Since the temperature resistance coefficient of the cobalt-iron alloy of the present invention is particularly high, the axial length of the wire-wound resistor 21 can usually be made relatively short. Therefore, the wire-shaped resistor as a control element (and, of course, the wire-shaped resistor as a heating element on the side of the combustion chamber) is connected to the metal casing 11 of the glow pin portion 13.
Can be accommodated completely outside of the area enclosed by. Therefore, this embodiment of the pencil glow plug can be regarded as an advantageous embodiment.

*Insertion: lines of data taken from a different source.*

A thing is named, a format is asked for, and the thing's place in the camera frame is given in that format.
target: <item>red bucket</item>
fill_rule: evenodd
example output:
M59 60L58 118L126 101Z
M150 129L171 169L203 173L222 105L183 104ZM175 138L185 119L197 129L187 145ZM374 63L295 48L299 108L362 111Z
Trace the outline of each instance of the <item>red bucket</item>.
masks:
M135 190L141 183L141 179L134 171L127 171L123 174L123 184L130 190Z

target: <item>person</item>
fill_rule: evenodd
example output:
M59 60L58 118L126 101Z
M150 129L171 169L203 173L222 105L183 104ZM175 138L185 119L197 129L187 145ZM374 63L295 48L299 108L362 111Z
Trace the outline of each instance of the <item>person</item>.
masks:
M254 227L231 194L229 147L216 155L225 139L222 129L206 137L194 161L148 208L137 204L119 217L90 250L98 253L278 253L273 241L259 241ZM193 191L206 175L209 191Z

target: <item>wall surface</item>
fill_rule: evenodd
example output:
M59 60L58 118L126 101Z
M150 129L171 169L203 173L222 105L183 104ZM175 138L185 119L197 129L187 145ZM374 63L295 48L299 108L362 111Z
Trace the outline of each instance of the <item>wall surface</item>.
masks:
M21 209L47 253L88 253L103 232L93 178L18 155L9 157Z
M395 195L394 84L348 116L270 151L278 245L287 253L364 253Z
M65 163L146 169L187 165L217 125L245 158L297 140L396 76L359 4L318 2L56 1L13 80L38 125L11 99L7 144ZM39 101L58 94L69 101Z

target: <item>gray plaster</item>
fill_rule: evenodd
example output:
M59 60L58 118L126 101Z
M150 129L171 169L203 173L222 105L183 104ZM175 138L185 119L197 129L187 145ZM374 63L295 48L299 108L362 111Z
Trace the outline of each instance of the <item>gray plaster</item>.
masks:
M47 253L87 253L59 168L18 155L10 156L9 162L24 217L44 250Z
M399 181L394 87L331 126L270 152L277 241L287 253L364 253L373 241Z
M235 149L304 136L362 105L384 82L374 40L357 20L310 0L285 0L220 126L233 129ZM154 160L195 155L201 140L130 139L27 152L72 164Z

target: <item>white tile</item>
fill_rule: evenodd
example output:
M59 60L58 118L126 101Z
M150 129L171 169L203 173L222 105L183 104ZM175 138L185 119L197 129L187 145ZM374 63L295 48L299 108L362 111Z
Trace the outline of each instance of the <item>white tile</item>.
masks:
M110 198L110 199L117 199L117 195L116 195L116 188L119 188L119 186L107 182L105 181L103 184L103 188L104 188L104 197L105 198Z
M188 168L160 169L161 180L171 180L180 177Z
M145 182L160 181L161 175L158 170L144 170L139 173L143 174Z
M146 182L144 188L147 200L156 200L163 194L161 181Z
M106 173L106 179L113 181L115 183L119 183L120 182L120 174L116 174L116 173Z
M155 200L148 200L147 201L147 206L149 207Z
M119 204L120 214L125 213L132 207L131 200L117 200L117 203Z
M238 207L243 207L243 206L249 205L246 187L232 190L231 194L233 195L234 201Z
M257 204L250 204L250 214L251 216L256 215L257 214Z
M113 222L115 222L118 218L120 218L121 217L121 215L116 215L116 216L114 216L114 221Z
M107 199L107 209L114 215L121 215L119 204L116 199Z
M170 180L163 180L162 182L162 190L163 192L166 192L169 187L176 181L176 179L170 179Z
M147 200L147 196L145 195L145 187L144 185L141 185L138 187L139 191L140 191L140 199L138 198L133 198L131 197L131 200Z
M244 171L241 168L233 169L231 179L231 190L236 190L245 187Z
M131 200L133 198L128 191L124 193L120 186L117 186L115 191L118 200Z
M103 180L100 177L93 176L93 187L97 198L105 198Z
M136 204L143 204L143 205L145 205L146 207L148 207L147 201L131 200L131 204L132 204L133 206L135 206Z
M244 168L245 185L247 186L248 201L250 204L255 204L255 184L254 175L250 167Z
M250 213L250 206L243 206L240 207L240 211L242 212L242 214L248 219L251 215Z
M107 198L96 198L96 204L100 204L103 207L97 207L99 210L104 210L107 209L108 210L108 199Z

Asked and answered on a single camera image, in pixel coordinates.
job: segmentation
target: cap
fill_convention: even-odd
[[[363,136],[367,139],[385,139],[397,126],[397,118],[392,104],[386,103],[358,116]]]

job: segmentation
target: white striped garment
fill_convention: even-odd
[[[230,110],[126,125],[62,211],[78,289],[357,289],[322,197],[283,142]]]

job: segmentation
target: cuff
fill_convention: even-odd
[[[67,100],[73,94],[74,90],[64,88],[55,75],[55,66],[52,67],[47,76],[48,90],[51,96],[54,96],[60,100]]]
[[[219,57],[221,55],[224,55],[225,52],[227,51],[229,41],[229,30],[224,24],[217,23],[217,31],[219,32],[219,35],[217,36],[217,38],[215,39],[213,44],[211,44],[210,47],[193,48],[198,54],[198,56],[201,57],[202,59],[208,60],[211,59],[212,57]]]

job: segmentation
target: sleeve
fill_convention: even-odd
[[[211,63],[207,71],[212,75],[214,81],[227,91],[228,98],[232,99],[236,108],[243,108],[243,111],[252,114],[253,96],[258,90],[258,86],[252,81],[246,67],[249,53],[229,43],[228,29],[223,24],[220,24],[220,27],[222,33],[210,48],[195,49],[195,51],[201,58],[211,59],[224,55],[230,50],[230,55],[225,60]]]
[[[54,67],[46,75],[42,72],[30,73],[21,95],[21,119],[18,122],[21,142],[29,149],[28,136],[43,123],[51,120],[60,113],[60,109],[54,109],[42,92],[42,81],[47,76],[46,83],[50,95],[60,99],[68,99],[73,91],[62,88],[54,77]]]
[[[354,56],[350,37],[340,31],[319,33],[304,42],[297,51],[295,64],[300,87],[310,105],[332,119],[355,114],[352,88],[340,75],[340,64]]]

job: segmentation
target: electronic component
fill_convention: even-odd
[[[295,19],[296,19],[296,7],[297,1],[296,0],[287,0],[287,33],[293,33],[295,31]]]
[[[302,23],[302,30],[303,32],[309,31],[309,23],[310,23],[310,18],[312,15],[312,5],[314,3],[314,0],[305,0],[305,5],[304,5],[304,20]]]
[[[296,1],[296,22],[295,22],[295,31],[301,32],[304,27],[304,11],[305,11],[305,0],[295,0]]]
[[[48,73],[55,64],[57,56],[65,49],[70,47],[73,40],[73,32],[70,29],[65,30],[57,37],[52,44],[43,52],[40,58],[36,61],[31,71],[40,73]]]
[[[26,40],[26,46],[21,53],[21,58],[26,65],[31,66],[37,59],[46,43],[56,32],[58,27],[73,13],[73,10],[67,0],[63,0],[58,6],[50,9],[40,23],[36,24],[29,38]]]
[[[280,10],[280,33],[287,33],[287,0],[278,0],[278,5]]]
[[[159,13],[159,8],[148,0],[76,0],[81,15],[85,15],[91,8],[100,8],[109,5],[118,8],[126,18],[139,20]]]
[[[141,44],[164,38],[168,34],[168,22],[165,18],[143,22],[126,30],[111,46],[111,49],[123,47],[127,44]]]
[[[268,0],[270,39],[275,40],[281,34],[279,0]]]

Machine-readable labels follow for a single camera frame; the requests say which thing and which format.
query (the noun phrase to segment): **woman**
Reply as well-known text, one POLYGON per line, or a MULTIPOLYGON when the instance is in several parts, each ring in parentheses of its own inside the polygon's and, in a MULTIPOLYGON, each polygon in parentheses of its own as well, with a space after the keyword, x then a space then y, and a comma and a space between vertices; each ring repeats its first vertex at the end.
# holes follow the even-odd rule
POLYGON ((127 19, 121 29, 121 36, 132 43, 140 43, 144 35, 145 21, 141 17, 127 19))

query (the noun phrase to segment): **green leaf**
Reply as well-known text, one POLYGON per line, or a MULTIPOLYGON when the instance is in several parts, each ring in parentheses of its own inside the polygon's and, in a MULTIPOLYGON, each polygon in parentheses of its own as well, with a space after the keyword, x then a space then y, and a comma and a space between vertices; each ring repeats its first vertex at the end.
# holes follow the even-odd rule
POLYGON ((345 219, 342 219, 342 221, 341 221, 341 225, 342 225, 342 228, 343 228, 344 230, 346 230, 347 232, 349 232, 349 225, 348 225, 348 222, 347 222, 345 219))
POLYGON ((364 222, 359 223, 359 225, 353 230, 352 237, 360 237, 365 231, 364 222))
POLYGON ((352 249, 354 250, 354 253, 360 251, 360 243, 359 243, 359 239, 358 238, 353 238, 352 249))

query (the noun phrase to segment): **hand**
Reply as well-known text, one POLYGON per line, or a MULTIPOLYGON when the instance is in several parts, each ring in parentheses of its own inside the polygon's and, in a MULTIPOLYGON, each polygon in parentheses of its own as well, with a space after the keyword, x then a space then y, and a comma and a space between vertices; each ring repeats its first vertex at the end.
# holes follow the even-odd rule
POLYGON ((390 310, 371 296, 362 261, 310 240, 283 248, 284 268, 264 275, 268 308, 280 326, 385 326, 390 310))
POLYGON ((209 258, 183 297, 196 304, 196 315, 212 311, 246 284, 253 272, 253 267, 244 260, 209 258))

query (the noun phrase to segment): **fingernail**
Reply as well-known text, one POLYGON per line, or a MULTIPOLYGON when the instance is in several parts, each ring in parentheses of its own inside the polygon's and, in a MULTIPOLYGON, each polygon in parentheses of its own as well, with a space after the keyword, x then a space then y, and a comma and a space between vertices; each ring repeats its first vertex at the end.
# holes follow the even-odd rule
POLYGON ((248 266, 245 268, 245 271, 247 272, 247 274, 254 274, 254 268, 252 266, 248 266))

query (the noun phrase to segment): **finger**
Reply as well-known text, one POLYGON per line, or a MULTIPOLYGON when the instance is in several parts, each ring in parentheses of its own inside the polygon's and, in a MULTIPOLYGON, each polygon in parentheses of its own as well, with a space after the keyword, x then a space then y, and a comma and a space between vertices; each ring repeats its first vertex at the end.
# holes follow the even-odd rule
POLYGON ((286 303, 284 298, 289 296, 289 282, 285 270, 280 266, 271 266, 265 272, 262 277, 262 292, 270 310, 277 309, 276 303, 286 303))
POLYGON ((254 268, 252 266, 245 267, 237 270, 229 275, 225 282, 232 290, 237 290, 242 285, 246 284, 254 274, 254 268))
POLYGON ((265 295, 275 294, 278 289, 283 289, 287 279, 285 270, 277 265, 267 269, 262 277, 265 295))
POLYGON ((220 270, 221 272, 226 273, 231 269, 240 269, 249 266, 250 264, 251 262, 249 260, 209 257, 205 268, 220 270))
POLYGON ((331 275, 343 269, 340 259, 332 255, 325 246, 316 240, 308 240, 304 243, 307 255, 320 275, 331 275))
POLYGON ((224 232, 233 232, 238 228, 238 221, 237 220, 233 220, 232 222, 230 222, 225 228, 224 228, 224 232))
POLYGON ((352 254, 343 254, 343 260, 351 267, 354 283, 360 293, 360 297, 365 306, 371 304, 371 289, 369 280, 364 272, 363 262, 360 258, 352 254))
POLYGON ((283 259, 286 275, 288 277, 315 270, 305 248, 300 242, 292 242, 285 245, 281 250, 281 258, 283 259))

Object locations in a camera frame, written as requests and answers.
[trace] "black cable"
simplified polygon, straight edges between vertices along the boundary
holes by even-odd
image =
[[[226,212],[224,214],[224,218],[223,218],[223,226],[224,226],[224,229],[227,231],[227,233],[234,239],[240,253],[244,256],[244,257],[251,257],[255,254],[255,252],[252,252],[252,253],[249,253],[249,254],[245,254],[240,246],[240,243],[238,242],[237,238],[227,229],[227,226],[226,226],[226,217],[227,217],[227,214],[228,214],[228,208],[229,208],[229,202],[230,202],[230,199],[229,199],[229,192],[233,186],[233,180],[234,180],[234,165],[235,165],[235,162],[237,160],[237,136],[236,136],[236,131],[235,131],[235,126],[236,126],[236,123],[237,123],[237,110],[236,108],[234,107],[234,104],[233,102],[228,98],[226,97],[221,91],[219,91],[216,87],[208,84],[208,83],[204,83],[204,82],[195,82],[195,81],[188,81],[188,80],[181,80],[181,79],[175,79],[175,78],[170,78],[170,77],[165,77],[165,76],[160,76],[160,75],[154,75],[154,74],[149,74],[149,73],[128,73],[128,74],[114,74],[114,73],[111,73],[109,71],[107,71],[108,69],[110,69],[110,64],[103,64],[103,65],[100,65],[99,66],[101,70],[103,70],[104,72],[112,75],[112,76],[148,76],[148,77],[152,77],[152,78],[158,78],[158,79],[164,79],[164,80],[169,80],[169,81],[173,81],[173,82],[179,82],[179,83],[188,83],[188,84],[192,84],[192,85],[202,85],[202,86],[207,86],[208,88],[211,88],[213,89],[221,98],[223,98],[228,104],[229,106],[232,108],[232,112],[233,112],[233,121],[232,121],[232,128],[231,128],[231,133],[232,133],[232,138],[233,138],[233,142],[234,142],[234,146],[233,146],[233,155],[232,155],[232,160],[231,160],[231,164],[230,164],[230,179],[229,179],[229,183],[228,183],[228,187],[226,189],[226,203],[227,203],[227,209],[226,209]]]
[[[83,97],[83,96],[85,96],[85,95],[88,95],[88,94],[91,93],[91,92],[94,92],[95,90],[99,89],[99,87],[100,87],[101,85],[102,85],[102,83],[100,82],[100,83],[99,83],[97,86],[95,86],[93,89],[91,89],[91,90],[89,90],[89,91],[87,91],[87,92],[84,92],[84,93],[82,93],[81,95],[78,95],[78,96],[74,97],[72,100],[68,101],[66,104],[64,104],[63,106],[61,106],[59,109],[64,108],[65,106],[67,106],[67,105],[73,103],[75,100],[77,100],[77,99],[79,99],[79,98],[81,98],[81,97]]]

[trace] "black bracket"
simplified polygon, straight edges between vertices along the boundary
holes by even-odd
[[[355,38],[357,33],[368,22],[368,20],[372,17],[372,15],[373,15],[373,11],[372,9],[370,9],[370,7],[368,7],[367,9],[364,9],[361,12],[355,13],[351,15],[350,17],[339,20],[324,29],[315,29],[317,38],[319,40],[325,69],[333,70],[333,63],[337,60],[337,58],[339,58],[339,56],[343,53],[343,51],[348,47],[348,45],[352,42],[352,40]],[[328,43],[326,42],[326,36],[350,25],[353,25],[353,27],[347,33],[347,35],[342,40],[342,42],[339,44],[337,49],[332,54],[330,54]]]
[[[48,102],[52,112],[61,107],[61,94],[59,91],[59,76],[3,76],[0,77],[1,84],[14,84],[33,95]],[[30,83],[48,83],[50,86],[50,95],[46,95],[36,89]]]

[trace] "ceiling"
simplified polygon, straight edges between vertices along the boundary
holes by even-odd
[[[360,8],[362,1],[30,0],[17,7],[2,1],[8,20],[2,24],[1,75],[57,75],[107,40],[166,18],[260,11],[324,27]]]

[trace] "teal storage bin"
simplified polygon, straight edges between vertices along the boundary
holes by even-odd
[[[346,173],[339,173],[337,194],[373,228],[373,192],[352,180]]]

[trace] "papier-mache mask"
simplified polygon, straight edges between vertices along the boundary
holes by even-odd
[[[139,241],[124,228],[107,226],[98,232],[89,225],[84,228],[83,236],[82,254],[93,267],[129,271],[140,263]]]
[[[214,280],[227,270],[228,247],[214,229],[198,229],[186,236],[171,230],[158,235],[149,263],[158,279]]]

As another means for adjusting the temperature / time characteristics of the pencil type glow plug 10, the following means can be used. For example, adapt the wire diameter of the wound resistors 20, 21; change the slope of the wound resistors 20, 21;
A conductive but thermally insulative intermediate member (in particular in the region between the two wound resistors 20, 21) which uses an insulating material 18 having different thermal conductivities, which varies the spacing between 0, 21 (Not shown) is disposed between the wire-wound resistors 20, 21 and so on.

Continued on the front page (72) Inventor Katsinski, Bernhard Germany D-7050 Weip-Lingen-Sperberweg 10 (72) Inventor Tessner, Werner Germany D-7024 Filder Stadt 1 Gartenstraße 66 ( 56) References JP-A-3-196484 (JP, A) JP-A-62-194117 (JP, A) JP-A-59-197735 (JP, A) (58) Fields investigated (Int. Cl. ⁶ , (DB name) F23Q 7/00

Claims (4)

(57) [Claims] 1. A pencil glow plug (10) disposed in a combustion chamber of an air-compressed internal combustion engine, comprising a tubular metal casing (11), and a vertical hole (12) in the metal casing. The glow pin (13) is fixed with its longitudinal part partially airtight, and the glow pin (13) is a thin-walled glow pipe (14) whose combustion chamber side end is closed at the bottom (15). An electrical resistance element (17) embedded in an insulating material (18) is disposed in the inner chamber (16) of the glow tube so as to extend in the axial direction, and the electrical resistance element is provided. Has a terminal portion (19) for current flow on the side opposite to the combustion chamber, and is fixedly conductively connected to the bottom (15) of the glow tube (14) on the combustion chamber side. The element consists of two wound-type resistors (20, 21) connected in series. Wound resistance side (20)
In a pencil-type glow plug, a wound-type resistor made of a cobalt-iron alloy (21) acting as a heating element on the opposite side of the combustion chamber acts as a control element based on its high positive temperature resistance coefficient. A pencil type glow plug characterized in that the wound type resistor (21) made of an iron alloy and used as a control element maintains a face-centered cubic material structure (γ) in all operating states of the pencil type glow plug. 2. The pencil-type glow plug according to claim 1, wherein the cobalt-iron alloy of the wire-wound resistor used as the control element contains 6 to 18% by weight of iron. 3. The pencil-type glow plug according to claim 2, wherein the cobalt-iron alloy of the wire wound resistor used as the control element contains 12 to 14% by weight of iron. 4. A wire wound resistor (20) used as a heating element of the resistor element (17) and a wire wound resistor (21) used as a control element are substantially disposed in a longitudinal portion of the glow pin portion (13). 4. A pencil-type glow plug according to claim 1, wherein said longitudinal portion is not in direct contact with the metal casing in the radial direction.